Suddenly, the room spirals until I’m looking at a new memory. The same disgusting room that I now know is painted with layers of Emma’s blood. But this time, she’s strapped to a table—a little older in age than the last one—and stares hard at the ceiling that is starting to peel above her. Deep cuts mark her skin as King Oren holds a knife over her, spewing nonsense to her about being seen by one of his visitors.

I take a step towards her, knowing damn well they can’t see me and that I can’t do anything. I clutch at my chest as my heart feels like someone is digging nails into it, shredding it apart. A choked sob breaks free at seeing the fucking torment she was forced to endure alone. That she suffered for so many years while fate decided to have us meet when it was too late for me to truly save her from this.

The look I’m seeing in her glazed-over eyes is something fierce. As if she locked herself away into a dark corner of her mind to hide from the pain, to block out the harsh words and blood that threaten her life. To become numb to it. But there is also something different in the look in her eyes from the last vision. Because now, she is holding a glint of that little demon I met the first time. The part of her that promises violence.

Again, I’m sucked away from the room, clenching my teeth tighter to prepare for what I might see next. The ground sways beneath my feet until everything evens out. I’m standing somewhere I don’t recognize. The air is freezing, darkness claims the sky, and specks of grey float in the air.

But then, her voice fills the eerie silence. “No last words?” The tone is almost demonic and sinister.

I slowly spin around until I see Emma standing before a Fae who is on his knees, already looking moments away from his last breath. Whiro stands and watches his daughter with his arms crossed and a wicked tip to his lips.

The frosty stillness of the air and unease that accompanies it feels similar to what seeped from the portal Fynn opened… So, this must be Gehendra, the realm where she was taken to for three excruciatingly long months. The place where I couldn’t reach her, feel her. This dark and lonely place, with no light in sight except for the bleeding moon. My mate was all alone, and that would make anyone go mad.
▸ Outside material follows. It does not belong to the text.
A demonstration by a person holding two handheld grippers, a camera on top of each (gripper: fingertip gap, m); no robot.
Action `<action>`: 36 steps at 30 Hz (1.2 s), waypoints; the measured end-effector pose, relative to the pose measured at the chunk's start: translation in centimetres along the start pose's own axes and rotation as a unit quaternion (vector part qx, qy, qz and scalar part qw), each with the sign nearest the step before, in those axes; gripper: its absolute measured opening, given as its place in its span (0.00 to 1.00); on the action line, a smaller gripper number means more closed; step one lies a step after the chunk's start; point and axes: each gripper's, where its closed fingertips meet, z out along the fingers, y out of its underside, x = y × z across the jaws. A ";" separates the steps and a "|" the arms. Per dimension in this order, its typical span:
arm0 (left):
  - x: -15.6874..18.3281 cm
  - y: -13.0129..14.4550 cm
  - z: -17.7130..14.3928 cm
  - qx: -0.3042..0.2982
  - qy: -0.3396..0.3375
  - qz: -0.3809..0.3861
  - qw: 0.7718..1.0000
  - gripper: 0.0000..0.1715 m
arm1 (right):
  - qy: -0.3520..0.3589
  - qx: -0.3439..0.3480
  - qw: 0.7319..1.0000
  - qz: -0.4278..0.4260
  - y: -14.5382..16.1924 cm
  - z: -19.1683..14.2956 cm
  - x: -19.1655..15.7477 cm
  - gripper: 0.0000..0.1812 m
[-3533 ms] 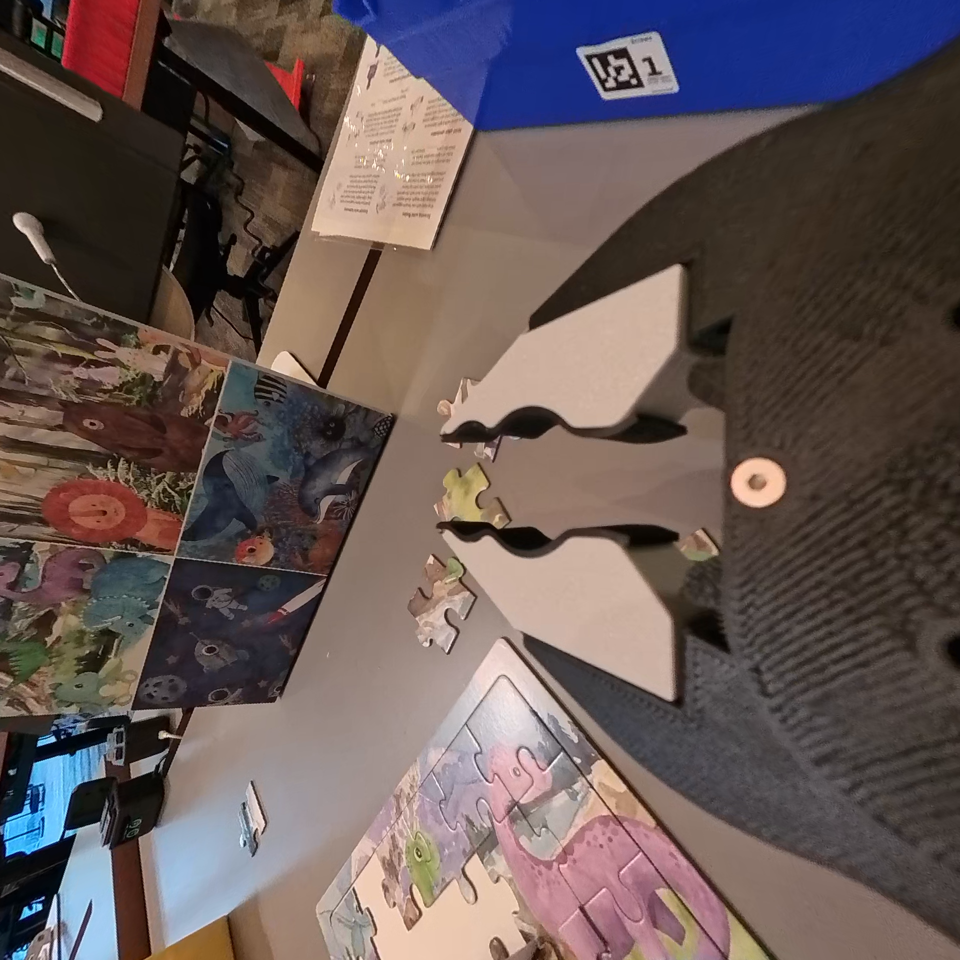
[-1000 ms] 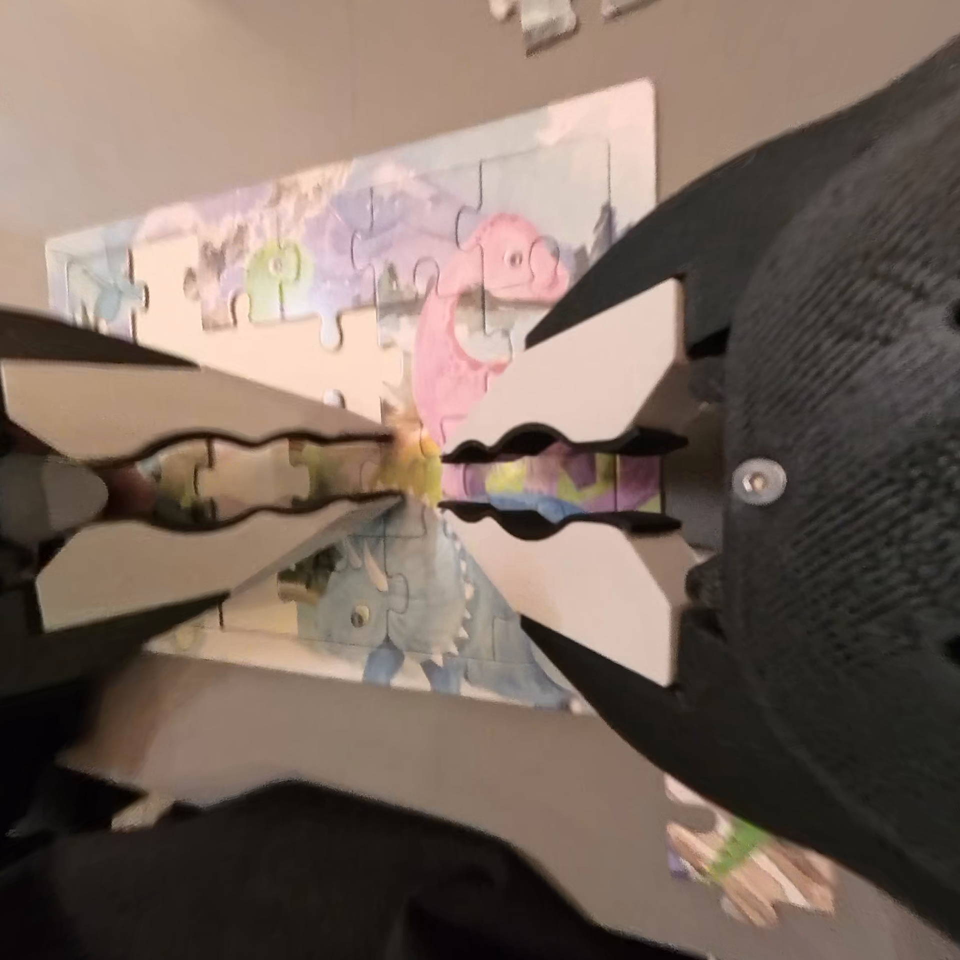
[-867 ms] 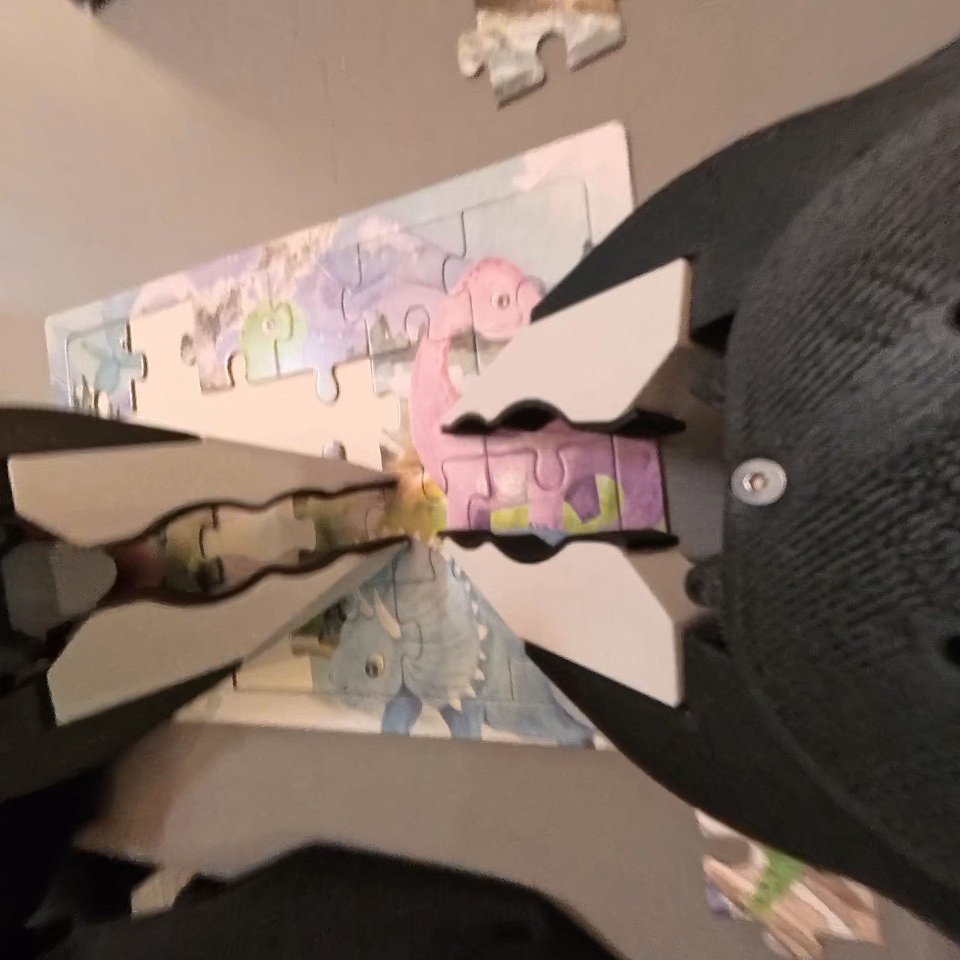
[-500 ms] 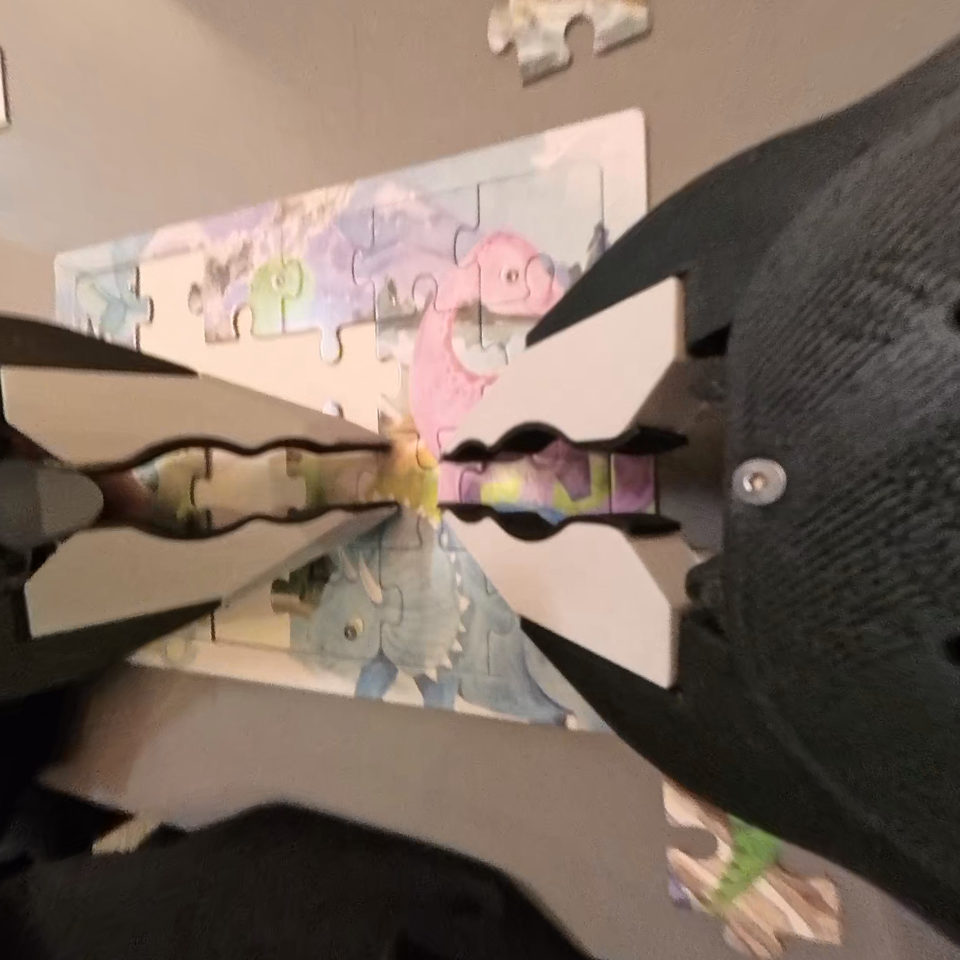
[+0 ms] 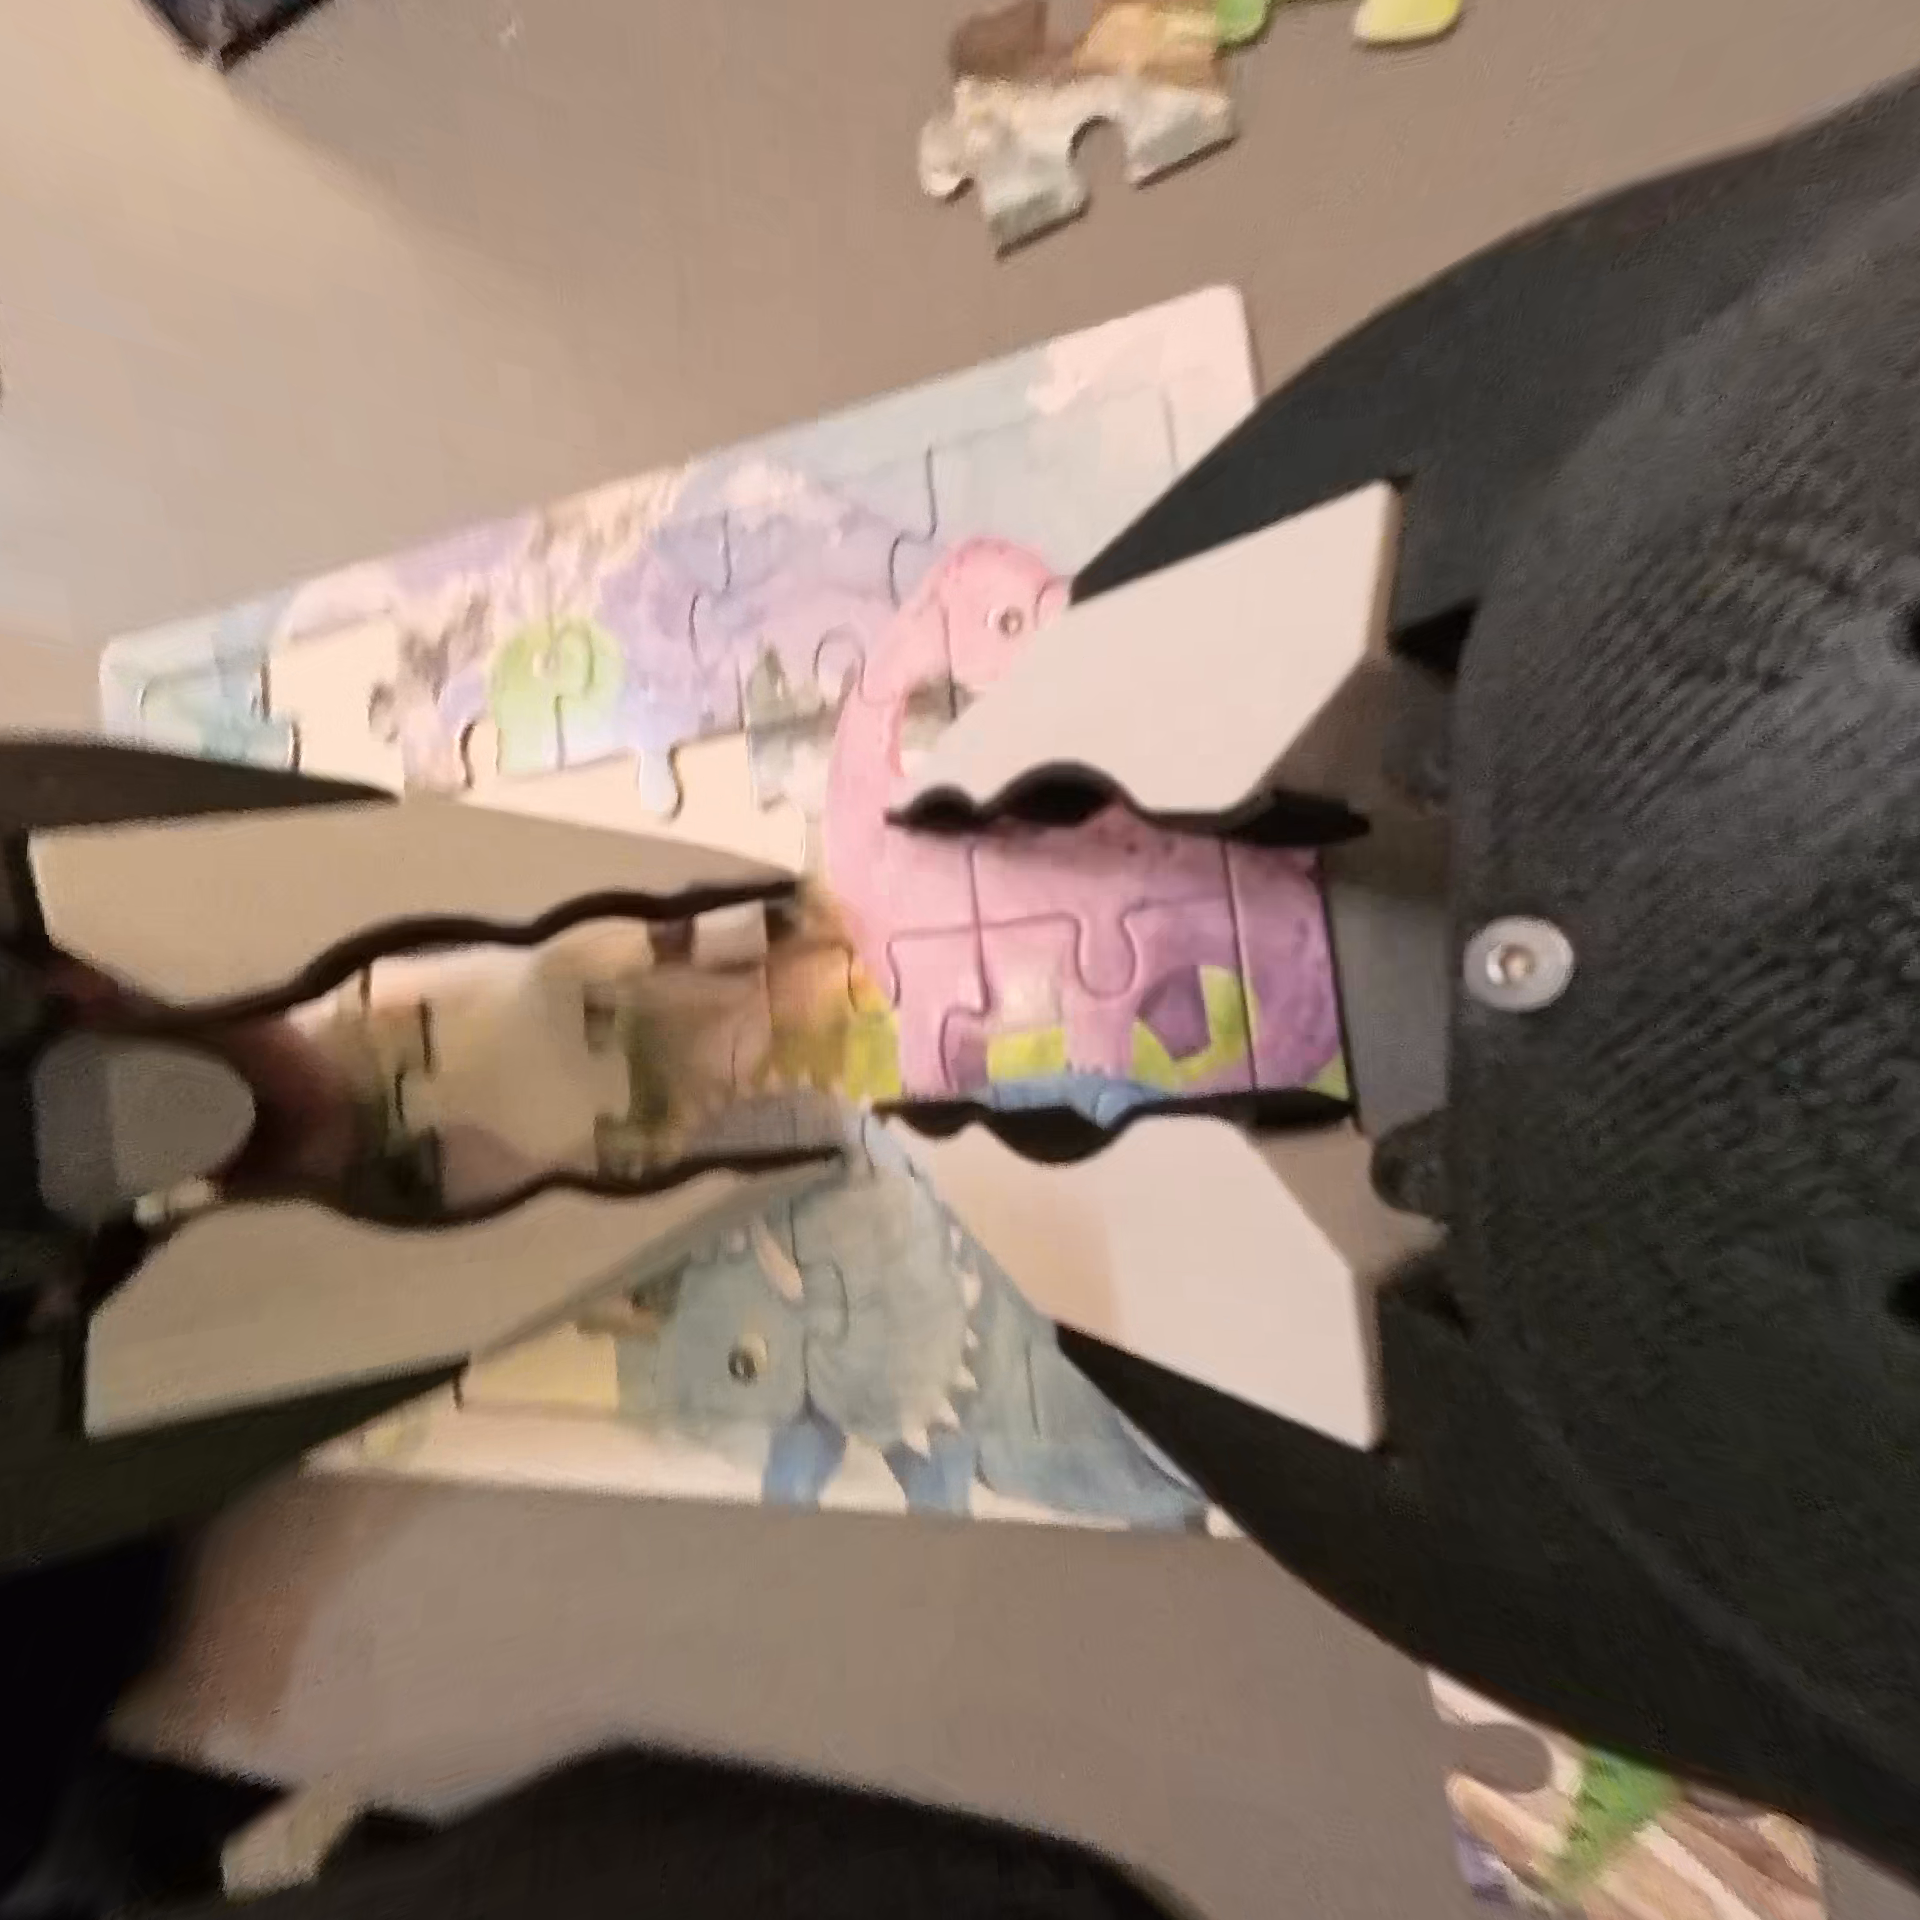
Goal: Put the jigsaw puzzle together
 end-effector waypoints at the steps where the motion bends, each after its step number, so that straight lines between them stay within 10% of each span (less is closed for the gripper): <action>1: -0.2 0.0 0.0 -0.001 0.002 -0.012 1.000 0.31 | -0.002 0.000 1.000 0.013 0.0 0.0 0.2 0.31; 5: -0.1 0.2 -0.1 -0.003 0.007 -0.013 1.000 0.31 | -0.083 -0.003 0.997 -0.004 0.2 -0.4 -2.6 0.00; 13: -0.2 0.2 -0.1 -0.004 0.005 -0.013 1.000 0.31 | 0.080 0.000 0.995 0.054 0.8 -1.0 3.9 0.27; 21: -0.2 0.2 -0.1 -0.004 0.004 -0.015 1.000 0.32 | -0.098 -0.007 0.995 0.013 0.7 -0.8 -2.7 0.00; 28: -0.2 0.2 -0.1 -0.004 0.003 -0.014 1.000 0.32 | 0.146 -0.001 0.981 0.131 2.3 -2.6 7.4 0.17; 36: -0.2 0.2 -0.1 -0.003 0.004 -0.015 1.000 0.32 | -0.068 -0.004 0.997 0.027 0.3 -0.4 -1.6 0.00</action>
Everything happens so fast. Emma throws her shadows straight into the Fae’s chest until I see the moment she crushes his heart by the way his jaw falls open on a silent gasp. But I watch her. Studying her face for any emotion as she ends his life and pushes him over the ledge. Nothing registers in her eyes. No twitch of sorrow, no crease of guilt.

Yet, the way she inhales slowly is as if she relishes in the kill. High on the adrenaline from holding such power.

Clenching my jaw, I swallow roughly. Knowing these actions will slowly eat away at her now, just like my past did to me. A part of me wonders if that’s why she went to save the Corrupted the other night. To make up for the ones who are too late to save by her hands. Just how the Corrupted was a way for me to try and quiet the demons that lurked in my psyche.

I fear this darkness she was lost to took more than she was ready to give.

Before I can blink, I’m pulled into another flashback, but am still in Gehendra. Nothing will make me forget the smell of this place now that I’ve been here. It smells like burning bones, but with a dose of floral sprinkled in. And when my vision clears, I understand why. Thousands of flowers decorate the pillars that wrap around some kind of pool.

My eyes frantically dart around until I spot Emma beside another Fae male, yet this one…

My breath stalls in my lungs. Vincent. The male I saved with his mate in the woods. His one arm still the only limb missing, which makes me thankful he hasn’t gone and cut any other part of himself, and that the infection stayed clear from him. They have stayed safe. So, why is he here?